**ABOUT THIS EXERCISE:** Find where "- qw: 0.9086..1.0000" occurs in the data below, and retype that line and every later line exactly.

**INFORMATION SHOWN:**
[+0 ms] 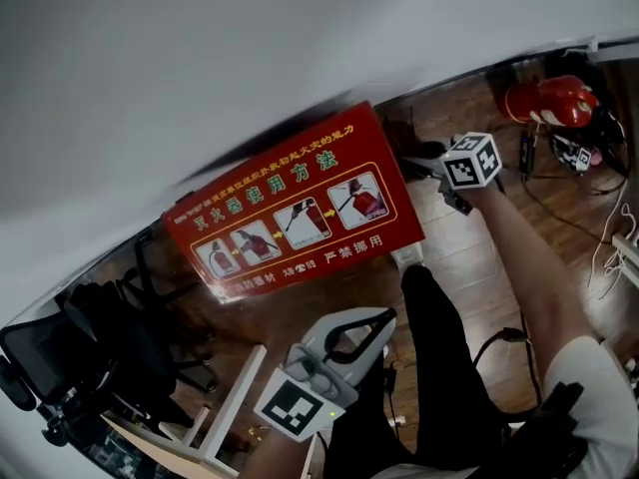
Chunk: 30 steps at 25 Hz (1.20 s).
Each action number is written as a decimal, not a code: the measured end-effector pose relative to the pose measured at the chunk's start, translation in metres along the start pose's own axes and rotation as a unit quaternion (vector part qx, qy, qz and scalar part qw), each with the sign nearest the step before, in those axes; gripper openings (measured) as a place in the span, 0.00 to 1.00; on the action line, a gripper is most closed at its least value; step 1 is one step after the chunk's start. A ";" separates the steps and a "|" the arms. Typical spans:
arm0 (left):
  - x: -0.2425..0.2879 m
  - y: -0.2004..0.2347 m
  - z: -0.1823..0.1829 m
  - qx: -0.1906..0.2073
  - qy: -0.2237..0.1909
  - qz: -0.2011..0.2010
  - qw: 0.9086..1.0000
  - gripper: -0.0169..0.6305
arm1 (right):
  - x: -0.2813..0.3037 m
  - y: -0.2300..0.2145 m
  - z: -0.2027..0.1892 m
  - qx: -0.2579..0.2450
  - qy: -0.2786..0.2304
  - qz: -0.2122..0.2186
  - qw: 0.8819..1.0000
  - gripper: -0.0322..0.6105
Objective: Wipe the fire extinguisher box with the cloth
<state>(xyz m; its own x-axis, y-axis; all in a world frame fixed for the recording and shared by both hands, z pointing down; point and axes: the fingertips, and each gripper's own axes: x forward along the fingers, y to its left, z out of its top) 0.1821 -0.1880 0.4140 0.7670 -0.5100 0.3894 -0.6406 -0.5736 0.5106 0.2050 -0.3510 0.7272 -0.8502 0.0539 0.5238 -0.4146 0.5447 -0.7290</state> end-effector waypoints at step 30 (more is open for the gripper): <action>-0.140 -0.046 -0.074 0.066 -0.110 -0.001 0.992 0.02 | -0.067 0.202 -0.066 -0.179 -0.020 -0.152 0.972 0.25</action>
<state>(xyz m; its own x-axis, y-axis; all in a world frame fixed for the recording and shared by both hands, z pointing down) 0.1067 -0.0425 0.3931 0.7502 -0.6290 0.2041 -0.6502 -0.6452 0.4012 0.1994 -0.1895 0.5744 -0.7210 -0.1845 0.6680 -0.5151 0.7875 -0.3385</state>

**SOLUTION BELOW:**
  - qw: 0.9086..1.0000
  - gripper: -0.0169..0.6305
arm1 (right):
  - x: -0.2813..0.3037 m
  - y: -0.2300..0.2145 m
  - z: -0.2027..0.1892 m
  - qx: -0.2579..0.2450
  - qy: -0.2786..0.2304
  - qz: -0.2122..0.2186
  - qw: 0.8819..1.0000
  - gripper: -0.0322..0.6105
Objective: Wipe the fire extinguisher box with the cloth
<state>(xyz m; its own x-axis, y-axis; all in a world frame fixed for the recording and shared by both hands, z pointing down; point and axes: the fingertips, and each gripper's own axes: x forward along the fingers, y to its left, z out of its top) 0.1821 -0.1880 0.4140 0.7670 -0.5100 0.3894 -0.6406 -0.5736 0.5106 0.2050 -0.3510 0.7272 -0.8502 0.0539 0.5238 -0.4146 0.5447 -0.7290</state> end-effector waypoints at step 30 (more is open for the gripper): <action>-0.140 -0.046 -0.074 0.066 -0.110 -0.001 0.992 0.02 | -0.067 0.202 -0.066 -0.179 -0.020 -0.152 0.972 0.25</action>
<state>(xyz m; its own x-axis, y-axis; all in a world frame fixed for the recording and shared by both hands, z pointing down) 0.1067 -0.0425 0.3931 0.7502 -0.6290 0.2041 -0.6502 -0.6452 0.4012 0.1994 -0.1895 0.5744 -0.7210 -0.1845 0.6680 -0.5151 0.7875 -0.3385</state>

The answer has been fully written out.